Меня охватила тревога. Каждое место, упомянутое в газетах, было мне знакомо как база Палмаха. Хотя я знал неуемную фантазию арабских газетчиков, сомнения разъедали мне душу и лишали меня покоя, так как одни и те же названия повторялись изо дня в день. Я покинул Бейрут и приехал в Тель-Авив. Но мне не удалось найти ни одного из моих командиров. Я отправился в кафе "Атара" и "Косит" в надежде, что как обычно встречу там кого-нибудь, однако состав их посетителей совершенно изменился. Позднее мне рассказали, что оба кафе были в числе тех, куда Хагана запретила заходить своим членам из соображений предосторожности. На следующий день я решил пойти в кафе "Маор", находившееся тогда на улице Алленби вблизи исполкома Гистадрута. В кафе я занял наблюдательную позицию против входа. Я разглядывал входящих и выходящих, но не заметил ни одного знакомого лица. Вдруг мое внимание привлек один из посетителей - человек с бородой, в белой рубашке с длинными рукавами и в полотняных брюках. Он бросал в мою сторону испытующие взгляды. Я решил поторопиться убраться, однако маленькие улыбающиеся глазки этого человека казались мне очень знакомыми и все же я не узнавал его.

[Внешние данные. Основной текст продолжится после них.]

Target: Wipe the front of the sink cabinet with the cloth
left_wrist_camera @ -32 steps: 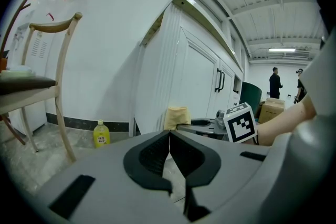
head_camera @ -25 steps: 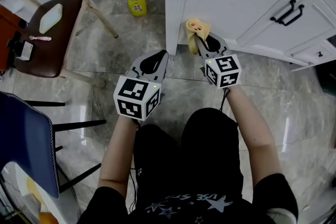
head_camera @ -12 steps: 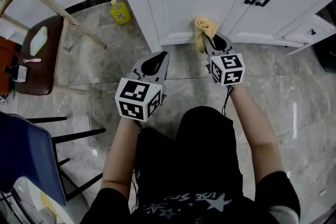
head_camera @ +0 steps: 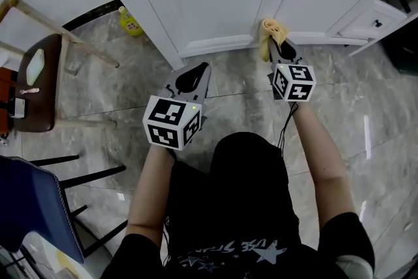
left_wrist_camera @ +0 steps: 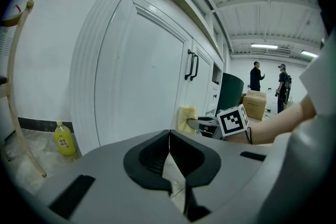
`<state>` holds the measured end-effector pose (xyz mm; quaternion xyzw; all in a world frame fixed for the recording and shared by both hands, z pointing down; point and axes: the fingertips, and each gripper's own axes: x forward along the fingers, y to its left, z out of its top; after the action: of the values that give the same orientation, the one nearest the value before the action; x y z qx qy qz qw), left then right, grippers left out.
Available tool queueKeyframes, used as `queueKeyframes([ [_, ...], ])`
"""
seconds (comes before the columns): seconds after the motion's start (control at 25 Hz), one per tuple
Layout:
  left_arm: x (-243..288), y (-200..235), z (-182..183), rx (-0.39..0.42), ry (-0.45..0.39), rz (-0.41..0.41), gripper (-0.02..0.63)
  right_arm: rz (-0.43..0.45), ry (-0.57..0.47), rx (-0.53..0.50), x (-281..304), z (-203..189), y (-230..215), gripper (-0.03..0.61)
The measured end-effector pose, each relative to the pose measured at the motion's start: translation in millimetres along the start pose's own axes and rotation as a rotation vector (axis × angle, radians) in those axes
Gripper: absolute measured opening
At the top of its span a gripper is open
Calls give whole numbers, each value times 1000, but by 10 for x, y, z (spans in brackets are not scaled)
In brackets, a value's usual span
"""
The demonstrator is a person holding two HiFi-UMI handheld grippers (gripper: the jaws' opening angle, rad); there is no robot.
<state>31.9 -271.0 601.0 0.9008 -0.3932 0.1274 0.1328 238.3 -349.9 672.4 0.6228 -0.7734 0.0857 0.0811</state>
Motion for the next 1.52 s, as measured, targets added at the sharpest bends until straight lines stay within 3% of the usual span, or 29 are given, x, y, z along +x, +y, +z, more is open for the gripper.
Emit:
queueKeyframes([
  [0.16,60,-21,-14,-8,-8,-9,18,-17,3,0,-62,-36,-85,63],
  [0.28,29,57,-95,-24,-3,3,18,20,6,-6,-66,-44,90,63],
  [0.68,-409,706,-441,-70,24,107,18,343,60,-136,287,-239,1677,63],
  [1.0,-753,1209,-603,-117,13,182,18,462,124,-232,678,-535,2501,63],
  [1.24,-800,1284,-718,-123,35,189,18,439,153,-228,827,-639,2581,63],
  [1.52,-619,1146,-643,-99,40,164,18,371,147,-187,759,-651,2115,63],
])
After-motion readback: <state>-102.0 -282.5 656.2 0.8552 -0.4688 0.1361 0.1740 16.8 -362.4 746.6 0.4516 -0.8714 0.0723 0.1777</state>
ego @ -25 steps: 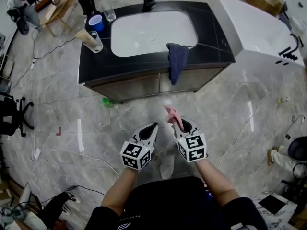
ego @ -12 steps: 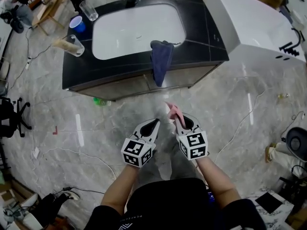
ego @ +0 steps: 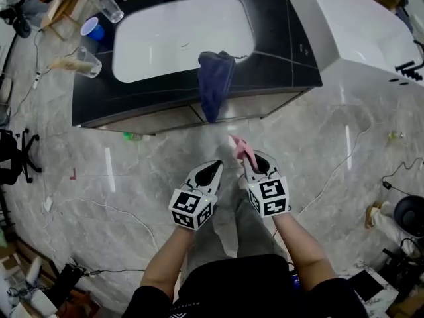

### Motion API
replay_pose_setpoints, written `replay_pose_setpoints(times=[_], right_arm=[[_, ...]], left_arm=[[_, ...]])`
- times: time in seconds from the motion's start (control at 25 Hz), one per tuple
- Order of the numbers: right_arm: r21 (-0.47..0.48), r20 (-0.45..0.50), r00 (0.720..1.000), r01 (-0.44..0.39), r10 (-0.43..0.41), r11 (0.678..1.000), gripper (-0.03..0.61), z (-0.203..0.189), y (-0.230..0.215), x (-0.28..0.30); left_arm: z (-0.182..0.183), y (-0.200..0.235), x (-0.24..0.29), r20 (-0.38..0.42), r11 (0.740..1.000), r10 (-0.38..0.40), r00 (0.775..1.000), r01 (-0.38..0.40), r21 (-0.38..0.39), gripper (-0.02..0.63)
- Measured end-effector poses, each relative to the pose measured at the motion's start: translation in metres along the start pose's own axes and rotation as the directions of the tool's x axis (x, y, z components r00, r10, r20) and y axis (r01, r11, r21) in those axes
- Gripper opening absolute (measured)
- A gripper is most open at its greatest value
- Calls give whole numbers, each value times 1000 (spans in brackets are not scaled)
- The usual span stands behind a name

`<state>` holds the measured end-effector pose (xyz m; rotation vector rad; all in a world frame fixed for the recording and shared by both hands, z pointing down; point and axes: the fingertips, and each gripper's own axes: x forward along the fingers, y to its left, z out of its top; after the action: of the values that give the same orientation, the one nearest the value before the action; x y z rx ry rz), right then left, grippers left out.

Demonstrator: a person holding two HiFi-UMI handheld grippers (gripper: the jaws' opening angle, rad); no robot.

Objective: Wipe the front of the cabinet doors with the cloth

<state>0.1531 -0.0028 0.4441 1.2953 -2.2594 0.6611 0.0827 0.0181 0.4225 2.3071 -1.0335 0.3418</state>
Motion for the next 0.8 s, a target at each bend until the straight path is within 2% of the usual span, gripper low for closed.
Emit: replay_pose_setpoints(times=[0.24, 0.48, 0.8], right_arm=[[-13, 1, 1000, -24, 24, 1000, 41, -4, -17, 28], [13, 16, 999, -42, 42, 999, 41, -5, -28, 58], [-11, 34, 998, -58, 59, 998, 41, -4, -30, 96]], left_arm=[[-5, 17, 23, 15, 999, 39, 999, -39, -22, 11], [-9, 37, 40, 37, 996, 81, 996, -80, -34, 11], [-14, 57, 55, 54, 994, 101, 993, -99, -43, 11]])
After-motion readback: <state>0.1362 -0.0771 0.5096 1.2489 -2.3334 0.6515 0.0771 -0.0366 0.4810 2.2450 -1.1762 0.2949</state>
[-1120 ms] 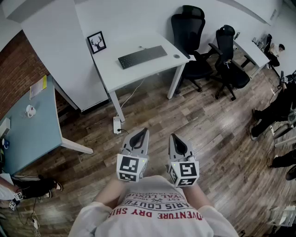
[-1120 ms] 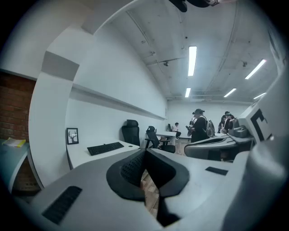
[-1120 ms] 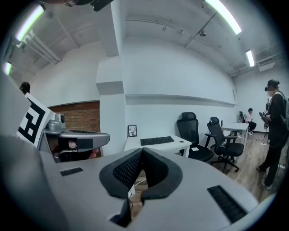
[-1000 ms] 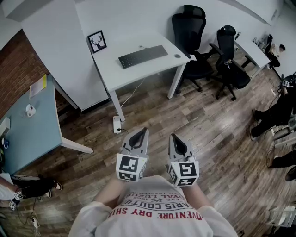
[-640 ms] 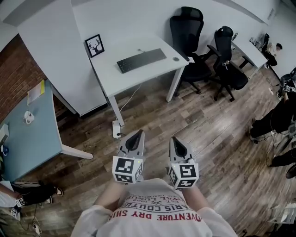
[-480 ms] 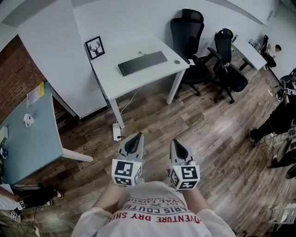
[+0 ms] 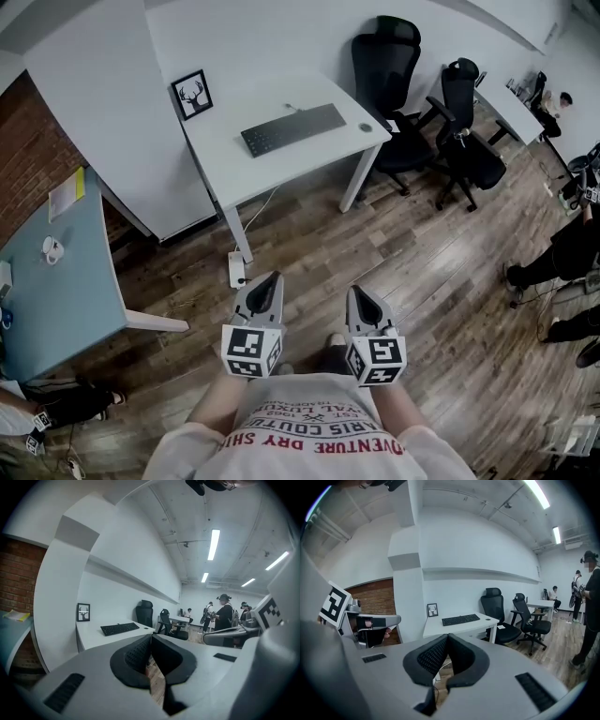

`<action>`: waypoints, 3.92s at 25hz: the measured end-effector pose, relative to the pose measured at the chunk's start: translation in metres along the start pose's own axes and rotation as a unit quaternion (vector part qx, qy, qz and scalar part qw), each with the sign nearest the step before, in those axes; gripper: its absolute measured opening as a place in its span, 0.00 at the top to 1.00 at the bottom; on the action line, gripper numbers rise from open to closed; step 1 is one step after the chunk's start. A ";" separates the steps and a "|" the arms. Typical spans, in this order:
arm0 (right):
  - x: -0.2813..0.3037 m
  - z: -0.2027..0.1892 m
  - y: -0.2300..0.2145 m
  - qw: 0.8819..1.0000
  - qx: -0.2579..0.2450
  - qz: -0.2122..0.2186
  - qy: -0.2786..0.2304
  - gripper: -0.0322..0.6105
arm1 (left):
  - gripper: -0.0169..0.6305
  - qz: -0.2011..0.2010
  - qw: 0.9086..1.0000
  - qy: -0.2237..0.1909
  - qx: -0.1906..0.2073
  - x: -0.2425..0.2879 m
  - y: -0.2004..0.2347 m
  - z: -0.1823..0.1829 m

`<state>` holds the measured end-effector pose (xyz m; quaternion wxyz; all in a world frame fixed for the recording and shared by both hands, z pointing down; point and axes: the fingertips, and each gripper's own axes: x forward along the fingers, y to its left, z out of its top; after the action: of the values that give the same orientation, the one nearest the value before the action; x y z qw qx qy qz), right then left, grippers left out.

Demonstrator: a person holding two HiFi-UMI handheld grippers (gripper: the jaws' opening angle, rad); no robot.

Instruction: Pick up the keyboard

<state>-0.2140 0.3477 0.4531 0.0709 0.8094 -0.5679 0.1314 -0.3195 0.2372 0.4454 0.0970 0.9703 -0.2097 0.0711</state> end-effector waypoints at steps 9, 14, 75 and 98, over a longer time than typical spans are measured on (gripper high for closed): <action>0.061 0.014 -0.049 0.999 -0.002 0.035 0.000 0.91 | 0.93 0.028 1.000 -0.001 0.009 0.068 -0.002 0.014; 0.096 0.039 -0.092 0.997 -0.022 0.071 -0.007 0.91 | 0.93 0.053 0.999 -0.008 0.010 0.121 -0.013 0.035; 0.619 0.161 -0.220 0.984 -0.007 0.164 0.067 0.91 | 0.93 0.221 0.974 0.030 -0.038 0.510 0.285 0.105; 0.724 0.104 -0.277 0.944 -0.052 0.275 0.173 0.91 | 0.93 0.368 0.918 0.076 -0.123 0.521 0.317 0.042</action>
<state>0.2914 -0.2365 0.5760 0.1710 0.5821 -0.7532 0.2544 0.0210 -0.2599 0.5478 0.1980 0.7967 -0.5513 0.1487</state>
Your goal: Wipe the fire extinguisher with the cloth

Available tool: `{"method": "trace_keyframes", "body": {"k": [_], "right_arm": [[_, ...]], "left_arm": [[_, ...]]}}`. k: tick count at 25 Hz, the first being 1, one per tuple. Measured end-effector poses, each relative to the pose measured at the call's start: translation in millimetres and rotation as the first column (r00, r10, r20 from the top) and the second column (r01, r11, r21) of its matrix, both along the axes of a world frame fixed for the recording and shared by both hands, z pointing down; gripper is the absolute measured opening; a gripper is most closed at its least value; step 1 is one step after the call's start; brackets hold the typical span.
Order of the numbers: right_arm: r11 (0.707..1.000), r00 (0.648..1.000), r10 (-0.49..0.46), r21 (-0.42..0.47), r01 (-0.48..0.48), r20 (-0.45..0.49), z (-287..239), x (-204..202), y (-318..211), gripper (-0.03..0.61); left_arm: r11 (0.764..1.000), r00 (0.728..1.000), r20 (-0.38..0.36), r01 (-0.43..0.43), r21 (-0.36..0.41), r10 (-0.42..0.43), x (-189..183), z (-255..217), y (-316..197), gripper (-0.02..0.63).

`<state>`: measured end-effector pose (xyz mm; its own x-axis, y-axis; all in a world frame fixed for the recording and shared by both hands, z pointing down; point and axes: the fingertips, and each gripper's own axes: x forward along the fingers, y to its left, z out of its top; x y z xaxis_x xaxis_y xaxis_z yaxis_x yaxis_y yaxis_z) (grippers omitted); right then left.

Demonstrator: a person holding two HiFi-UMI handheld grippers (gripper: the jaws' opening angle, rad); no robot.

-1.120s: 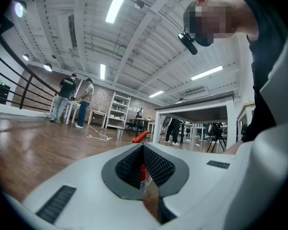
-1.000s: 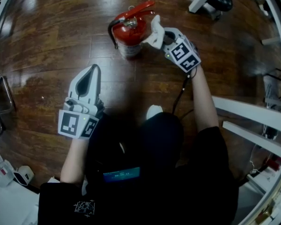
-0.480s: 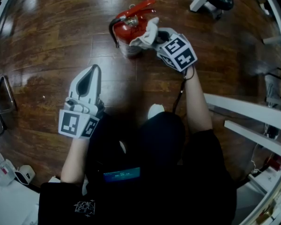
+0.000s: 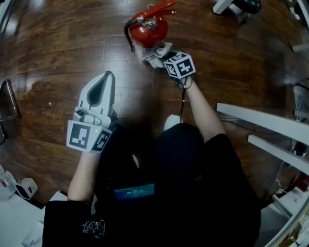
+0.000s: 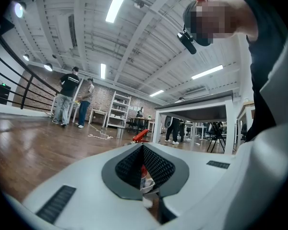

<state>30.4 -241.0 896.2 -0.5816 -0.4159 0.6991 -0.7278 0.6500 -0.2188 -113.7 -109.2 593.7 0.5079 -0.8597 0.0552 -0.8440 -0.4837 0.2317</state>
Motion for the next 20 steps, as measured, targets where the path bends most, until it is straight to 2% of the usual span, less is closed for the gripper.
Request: {"method": "trace_keyframes", "body": {"k": [4, 9, 13, 16, 18, 20], "right_arm": [[1.000, 1.000, 0.019, -0.021, -0.019, -0.010, 22, -2, 2, 0.126], [1.000, 1.000, 0.008, -0.006, -0.008, -0.005, 16, -1, 3, 0.126], [0.994, 0.991, 0.001, 0.105, -0.015, 0.135, -41, 1, 10, 0.127], [0.965, 0.968, -0.020, 0.258, -0.047, 0.252, -124, 10, 30, 0.127], [0.922, 0.946, -0.013, 0.370, -0.115, 0.325, -184, 26, 53, 0.126], [0.880, 0.919, -0.001, 0.437, -0.187, 0.395, -227, 42, 76, 0.126]], "left_arm": [[1.000, 1.000, 0.008, 0.009, 0.000, -0.009, -3, -1, 0, 0.003], [1.000, 1.000, 0.011, 0.011, -0.001, -0.011, -5, -1, 0, 0.003], [1.000, 1.000, -0.002, -0.006, -0.001, 0.006, -1, 0, 0, 0.003], [1.000, 1.000, -0.012, -0.017, 0.006, 0.017, 3, -2, -2, 0.003], [1.000, 1.000, -0.021, -0.023, 0.011, 0.023, 7, -3, -4, 0.003], [0.999, 0.999, -0.025, -0.033, 0.011, 0.033, 11, -2, -4, 0.003]]}}
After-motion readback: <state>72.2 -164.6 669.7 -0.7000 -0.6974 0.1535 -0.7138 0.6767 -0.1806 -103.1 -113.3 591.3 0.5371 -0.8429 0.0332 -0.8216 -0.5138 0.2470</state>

Вдруг в моем мозгу вспыхнуло: да ведь это начальник генерального штаба Хаганы Ицхак Садэ! Я не двинулся с места. Чуть позже в кафе появился молодой человек со светлыми коротко постриженными волосами, в очках, при галстуке и со шляпой в руках. Типичный городской юноша, ничем не напоминающий киббуцника, которого я так хорошо знал - Игала Аллона, командира Палмаха. Мы скрыли нашу радость, и встреча проходила почти в атмосфере равнодушия. Я понял, что штаб Палмаха был переведен из киббуца Мизра в Изреельской долине в коммерческий центр Тель-Авива.